Babarikos Verbündete befinden sich mittlerweile überwiegend hinter Gittern. Die Chancen, dass er selbst nicht die geforderten 15 Jahren Haft bekommt, sind minimal, denn auch im Sommer 2021 bleibt er gefühlt der mit Abstand beliebteste Oppositionspolitiker des Landes. Dass er derzeit mit der Öffentlichkeit nicht kommunizieren kann, ist dabei sogar ein Vorteil. Der 57-Jährige kann eben nicht viel falsch machen. Durch seine Reden vor Gericht oder durch vielzitierte Briefe an seine Verwandten wird Babarikos Image nur gestärkt. Auch vor seiner Standhaftigkeit im aktuellen Verfahren haben Belarusen, die Lukaschenko kritisch sehen, großen Respekt.
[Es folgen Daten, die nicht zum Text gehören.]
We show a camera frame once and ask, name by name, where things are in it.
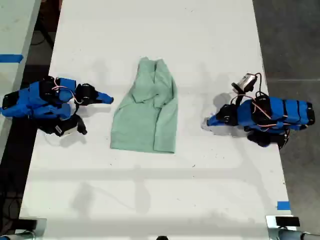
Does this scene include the silver gripper camera box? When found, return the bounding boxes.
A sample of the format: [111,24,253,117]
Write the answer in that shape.
[231,73,259,95]

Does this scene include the red white arm wire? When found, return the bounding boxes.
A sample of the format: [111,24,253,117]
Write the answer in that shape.
[250,99,286,133]
[50,77,84,105]

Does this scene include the small black box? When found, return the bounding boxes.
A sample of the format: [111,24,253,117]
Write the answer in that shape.
[275,216,301,227]
[17,218,39,230]

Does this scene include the long blue tape strip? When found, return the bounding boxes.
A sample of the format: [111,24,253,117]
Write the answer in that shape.
[0,54,25,64]

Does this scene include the pale green T-shirt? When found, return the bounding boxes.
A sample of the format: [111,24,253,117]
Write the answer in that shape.
[109,56,179,155]

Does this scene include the short blue tape piece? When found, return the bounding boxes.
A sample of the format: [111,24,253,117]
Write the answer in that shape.
[276,200,292,211]

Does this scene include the white side table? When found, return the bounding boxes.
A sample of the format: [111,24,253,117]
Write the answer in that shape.
[0,0,42,162]

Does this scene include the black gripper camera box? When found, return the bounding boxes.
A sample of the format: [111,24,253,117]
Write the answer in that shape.
[51,114,89,138]

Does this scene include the black camera cable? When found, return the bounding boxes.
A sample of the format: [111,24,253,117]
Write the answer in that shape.
[36,124,61,138]
[253,72,263,99]

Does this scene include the metal table clamp plate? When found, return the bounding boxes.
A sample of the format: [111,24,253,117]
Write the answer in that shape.
[14,217,48,240]
[265,214,299,240]

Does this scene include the black floor cable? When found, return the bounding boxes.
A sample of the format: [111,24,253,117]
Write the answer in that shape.
[0,191,24,227]

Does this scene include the grey pipe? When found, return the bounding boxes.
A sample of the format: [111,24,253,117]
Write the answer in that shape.
[268,228,320,240]
[0,230,36,240]

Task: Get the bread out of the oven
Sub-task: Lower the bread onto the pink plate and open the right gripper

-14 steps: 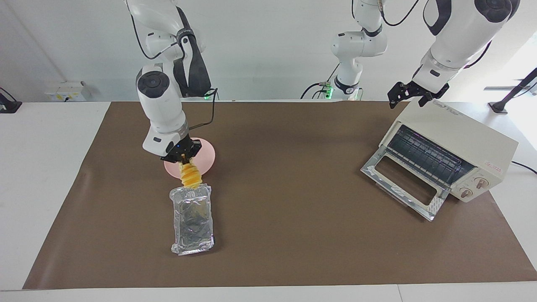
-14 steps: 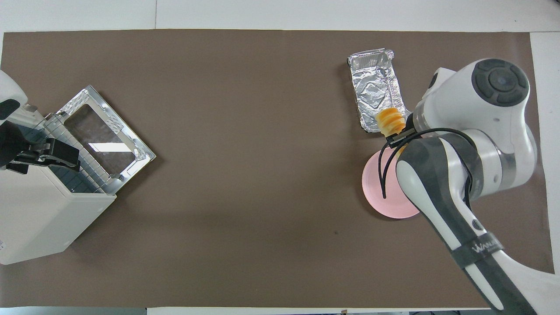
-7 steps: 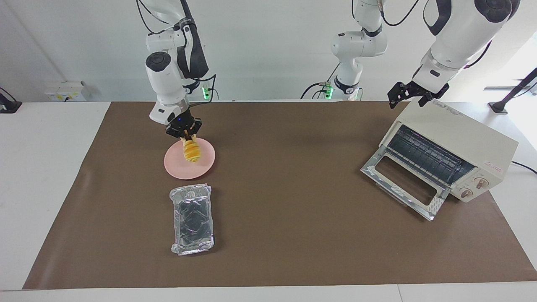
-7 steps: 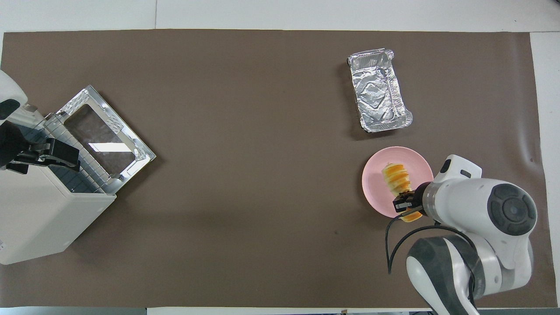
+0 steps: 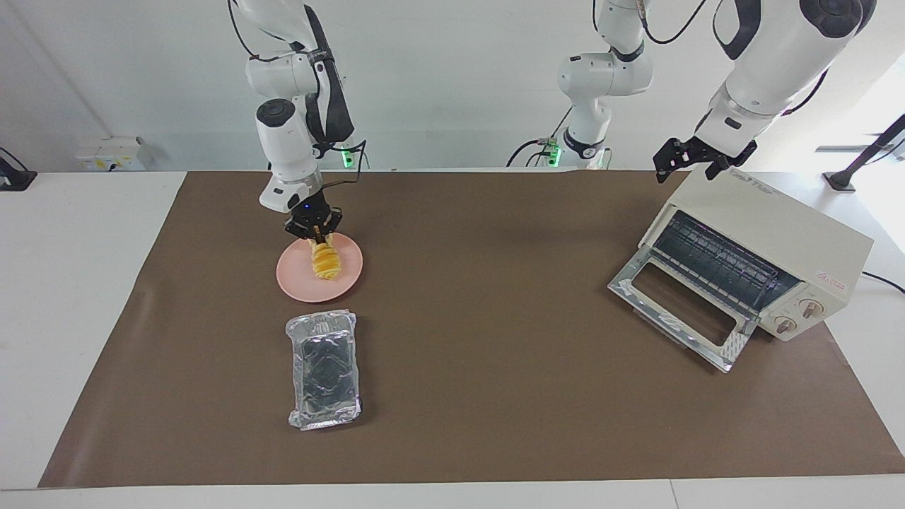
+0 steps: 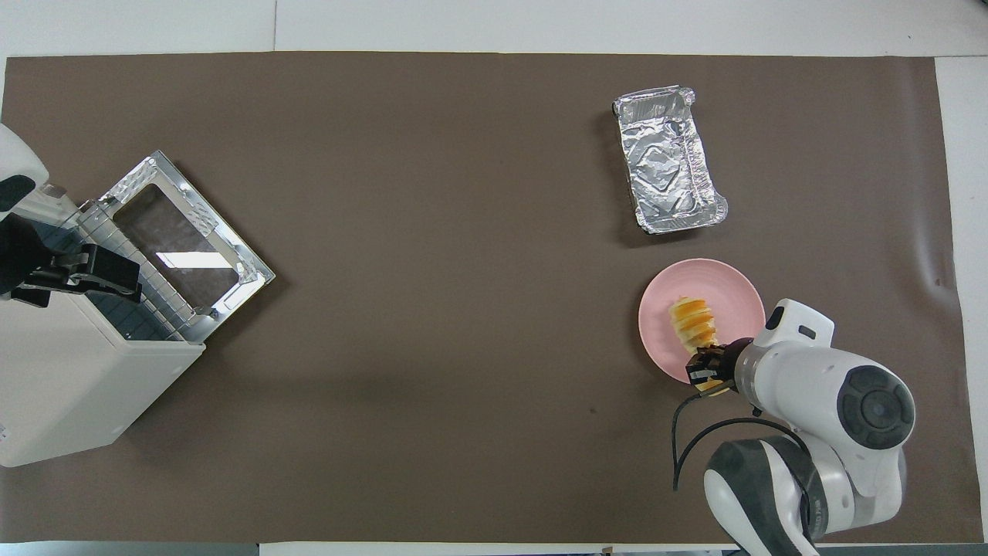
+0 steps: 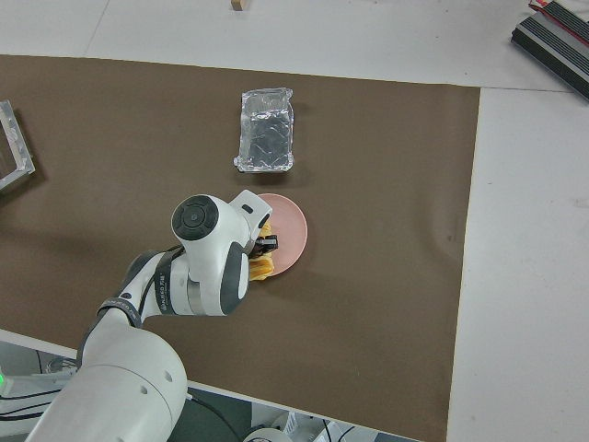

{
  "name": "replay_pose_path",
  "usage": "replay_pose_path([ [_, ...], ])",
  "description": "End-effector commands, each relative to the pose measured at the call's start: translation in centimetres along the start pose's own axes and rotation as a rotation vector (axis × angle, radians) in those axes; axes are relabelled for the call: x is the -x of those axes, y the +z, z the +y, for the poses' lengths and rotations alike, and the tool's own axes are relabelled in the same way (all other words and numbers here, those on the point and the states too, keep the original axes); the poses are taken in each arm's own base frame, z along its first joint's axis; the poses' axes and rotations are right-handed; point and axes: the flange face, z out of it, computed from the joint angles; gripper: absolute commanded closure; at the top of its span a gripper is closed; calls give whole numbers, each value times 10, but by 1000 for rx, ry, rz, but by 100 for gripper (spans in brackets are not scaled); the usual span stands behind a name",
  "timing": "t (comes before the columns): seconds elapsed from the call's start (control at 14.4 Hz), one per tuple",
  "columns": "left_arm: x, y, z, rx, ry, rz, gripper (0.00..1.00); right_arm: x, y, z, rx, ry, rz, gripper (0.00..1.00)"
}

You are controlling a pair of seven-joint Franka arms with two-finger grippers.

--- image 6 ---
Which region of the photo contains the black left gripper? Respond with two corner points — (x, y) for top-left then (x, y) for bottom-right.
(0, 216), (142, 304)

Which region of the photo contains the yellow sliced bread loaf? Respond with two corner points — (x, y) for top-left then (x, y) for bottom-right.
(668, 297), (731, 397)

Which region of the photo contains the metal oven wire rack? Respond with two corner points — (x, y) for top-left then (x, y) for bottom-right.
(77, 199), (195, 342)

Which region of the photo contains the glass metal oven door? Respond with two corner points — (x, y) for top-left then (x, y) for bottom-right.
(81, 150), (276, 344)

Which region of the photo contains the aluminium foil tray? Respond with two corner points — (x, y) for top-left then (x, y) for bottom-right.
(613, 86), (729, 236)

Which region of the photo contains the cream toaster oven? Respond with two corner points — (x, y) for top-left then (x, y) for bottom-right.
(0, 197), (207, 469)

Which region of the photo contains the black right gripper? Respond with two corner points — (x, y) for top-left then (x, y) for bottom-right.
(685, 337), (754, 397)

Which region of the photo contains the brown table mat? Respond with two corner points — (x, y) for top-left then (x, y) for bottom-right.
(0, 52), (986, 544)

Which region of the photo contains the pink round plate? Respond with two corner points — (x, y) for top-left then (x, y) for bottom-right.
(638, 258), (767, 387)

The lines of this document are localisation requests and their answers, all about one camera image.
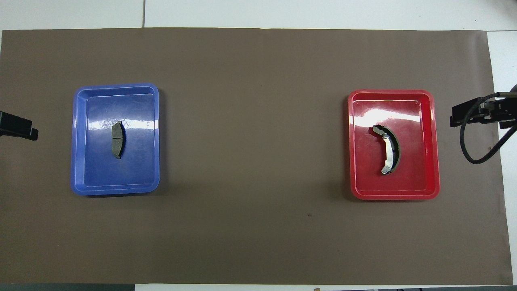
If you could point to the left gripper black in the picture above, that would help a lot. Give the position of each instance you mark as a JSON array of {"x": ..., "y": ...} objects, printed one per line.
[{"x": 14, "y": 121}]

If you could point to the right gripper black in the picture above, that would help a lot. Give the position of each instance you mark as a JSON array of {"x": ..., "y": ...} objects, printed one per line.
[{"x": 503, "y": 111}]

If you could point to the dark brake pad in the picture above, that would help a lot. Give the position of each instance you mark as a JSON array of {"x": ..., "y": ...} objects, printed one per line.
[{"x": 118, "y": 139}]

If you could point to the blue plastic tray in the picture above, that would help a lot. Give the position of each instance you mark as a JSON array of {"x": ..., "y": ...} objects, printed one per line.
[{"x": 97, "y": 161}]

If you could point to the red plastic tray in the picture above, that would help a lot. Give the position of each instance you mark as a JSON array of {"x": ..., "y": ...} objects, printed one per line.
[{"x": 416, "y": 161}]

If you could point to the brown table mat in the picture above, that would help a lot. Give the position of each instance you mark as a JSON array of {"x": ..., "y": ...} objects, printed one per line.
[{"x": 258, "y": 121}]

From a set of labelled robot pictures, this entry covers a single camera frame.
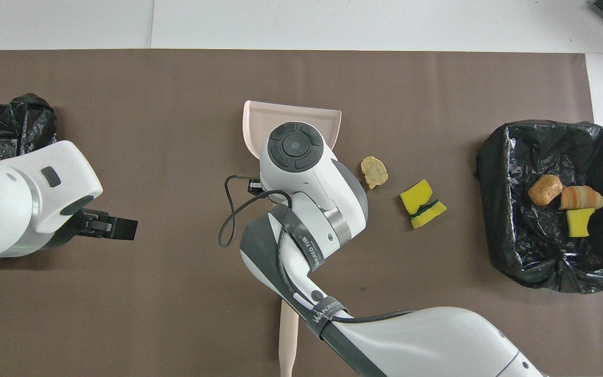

Dies ist nicht der einzige Grund, warum das offizielle Minsk so viel Angst hat vor Babariko. Als langjähriger Chef einer Gazprombank-Tochter hat der Banker gute Kontakte nach Moskau und wäre für den Kreml zumindest theoretisch akzeptabel. Babariko könnte nicht nur in Belarus mit Unterstützung rechnen, sondern womöglich auch im Kreml. Und Moskaus Akzeptanz ist wichtig. Denn unter den aktuellen Umständen hätte eine für Russland unakzeptable Alternative zu Lukaschenko kaum realistische Chancen auf politischen Erfolg. Deshalb wird Babariko vom Minsker Autokraten brutal aus dem Spiel genommen.

Andere prominente Oppositionelle befinden sich derzeit außerhalb von Belarus. Dabei gibt es vor allem zwei bemerkenswerte Kräfte. Zum einen ist das die Mannschaft um die Präsidentschaftskandidatin Swetlana Tichanowskaja, die Frau des inhaftierten Bloggers Sergej, die ihre Tätigkeit von Vilnius aus organisiert. Tichanowskaja hat stets betont, keine Präsidentschaftsambitionen zu haben und lediglich für ihren Mann zu kandidieren. Doch inzwischen ist sie durchaus politisch gereift und wird als Politikerin viel ernster wahrgenommen. Als seriöseste Figur nach Babariko gilt aber der ehemalige Kulturminister Pawel Latuschko, der in der Vergangenheit als belarusischer Botschafter in Warschau und Paris fungierte. Im Moment führt er das sogenannte Nationale Anti-Krisen-Management, eine nichtstaatliche Vertretung der belarusischen Opposition, welche die politische Stabilität in Belarus gewährleisten soll, falls es zum Rücktritt von Lukaschenko kommt. Gegenwärtig trommelt Latuschkos Organisation vor allem für schärfere EU-Sanktionen und organisiert Kampagnen, um westliche Unternehmen davon zu überzeugen, die Zusammenarbeit mit dem Regime in Minsk einzustellen. Besonders erfolgreich sind die Aktivitäten dabei bisher allerdings nicht. Trotzdem erfährt Latuschko mit seiner großen diplomatischen Erfahrung viel Wertschätzung unter belarusischen Oppositionellen.

Die verbliebenen Mitstreiter aus Babarikos Wahlteam und den Stäben von Tichanowskaja und Latuschko arbeiten überraschend harmonisch zusammen, unter anderem im Rahmen des gemeinsamen Koordinationsrates der Opposition. In Zeiten, in denen sich die Zahl der öffentlichen Proteste in Belarus aufgrund der beispiellosen Spirale der Repressionen immer mehr verringert, bringt das jedoch wenig. Zumal Tichanowskaja und Latuschko verhältnismäßig zurückhaltend agieren, sich bei ihrer Arbeit vor allem auf die EU konzentrieren und somit als alternative Kandidaten zu Lukaschenko für Russland kaum annehmbar wären. Ihre Chancen auf Erfolg sind realpolitisch minimal. Und so herrscht um die belarussische Opposition vor allem ein Gefühl: das der Hoffnungslosigkeit.